Paulo Jorge Nascimento, ex-cônsul de Portugal em São Paulo

O tema levou, porém, a uma espécie de mal-entendido na audição. O ex-cônsul garantiu que “não havia uma empresa externa a gerir os agendamentos”, mas, perante as perguntas da bloquista Joana Mortágua, reconheceu que existia um outro problema: os chamados “escritórios de despachantes”, ou seja, grupos organizados que passavam dias inteiros ao computador com o objetivo de açambarcar as vagas do consulado, para depois as vender a elevado preço aos cidadãos que delas precisavam. Muitas fazem até publicidade na internet com expressões como “consulado express”.

“Pode haver situações, e havia situações, e eram-nos reportadas, em que os chamados escritórios de despachantes ficavam todo o dia a tentar agendar pessoas no consulado-geral. Depois de terem agendado pessoas, vendiam estas vagas”, explicou Paulo Jorge Nascimento, sublinhando que o consulado implementou várias medidas no sentido de mitigar este tipo de burlas — lançando alertas à população, libertando as vagas gradualmente e procurando estar atentos a marcações em massa.

O ex-cônsul disse aos deputados que não podia ter a certeza de que a marcação concreta para o caso das gémeas tenha feita efetivamente pela família das crianças — ou se poderá ter sido feita por Nuno Rebelo de Sousa ou até comprada a uma destas empresas.
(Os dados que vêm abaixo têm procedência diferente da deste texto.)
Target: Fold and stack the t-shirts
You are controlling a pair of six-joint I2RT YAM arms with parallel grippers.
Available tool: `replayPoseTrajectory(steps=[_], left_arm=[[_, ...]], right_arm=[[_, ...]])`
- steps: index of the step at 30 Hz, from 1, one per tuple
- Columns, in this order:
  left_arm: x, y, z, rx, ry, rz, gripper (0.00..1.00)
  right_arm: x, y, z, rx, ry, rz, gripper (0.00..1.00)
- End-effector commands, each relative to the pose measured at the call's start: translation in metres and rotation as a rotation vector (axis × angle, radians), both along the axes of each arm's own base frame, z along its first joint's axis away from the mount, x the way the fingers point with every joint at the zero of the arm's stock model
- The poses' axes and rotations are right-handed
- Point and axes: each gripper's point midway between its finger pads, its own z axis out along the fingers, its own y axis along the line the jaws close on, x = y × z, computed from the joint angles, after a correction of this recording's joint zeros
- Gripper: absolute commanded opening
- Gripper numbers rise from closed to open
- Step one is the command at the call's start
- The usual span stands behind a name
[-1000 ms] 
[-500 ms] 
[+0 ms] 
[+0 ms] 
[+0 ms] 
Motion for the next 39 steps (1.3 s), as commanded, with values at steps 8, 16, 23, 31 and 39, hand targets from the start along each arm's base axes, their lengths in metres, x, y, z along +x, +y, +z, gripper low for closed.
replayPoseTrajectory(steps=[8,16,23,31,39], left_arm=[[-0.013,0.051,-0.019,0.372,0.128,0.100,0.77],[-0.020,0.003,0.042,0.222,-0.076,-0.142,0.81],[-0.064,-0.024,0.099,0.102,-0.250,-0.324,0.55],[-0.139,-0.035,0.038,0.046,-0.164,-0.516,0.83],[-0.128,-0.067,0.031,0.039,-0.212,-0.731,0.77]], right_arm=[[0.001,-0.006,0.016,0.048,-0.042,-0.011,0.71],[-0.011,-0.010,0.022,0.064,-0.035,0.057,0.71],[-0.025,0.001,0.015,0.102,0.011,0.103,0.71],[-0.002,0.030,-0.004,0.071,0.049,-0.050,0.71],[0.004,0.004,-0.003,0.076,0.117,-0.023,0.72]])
O diplomata lembrou também que a partir de 2021 o consulado-geral passou a estar integrado num sistema de agendamentos centralizado, gerido a partir de Lisboa para toda a rede consular. Paulo Jorge Nascimento admitiu, ainda assim, que o problema pode não ter ficado totalmente resolvido.

No final da audição, o agora embaixador de Portugal em Pequim foi ainda questionado sobre questões técnicas, nomeadamente sobre como é que era possível que o sistema informático permitisse que alguém fizesse uma marcação com um nome e, depois, a vendesse a outra pessoa sem que isso levantasse um alerta no consulado. Paulo Jorge Nascimento escudou-se em questões informáticas para assinalar que não sabia detalhadamente como é que essa venda era possível.

A comissão parlamentar de inquérito ao caso das gémeas continua nas próximas semanas, com destaque para as audições dos ex-ministros da Saúde Marta Temido e Manuel Pizarro no dia 27 de setembro.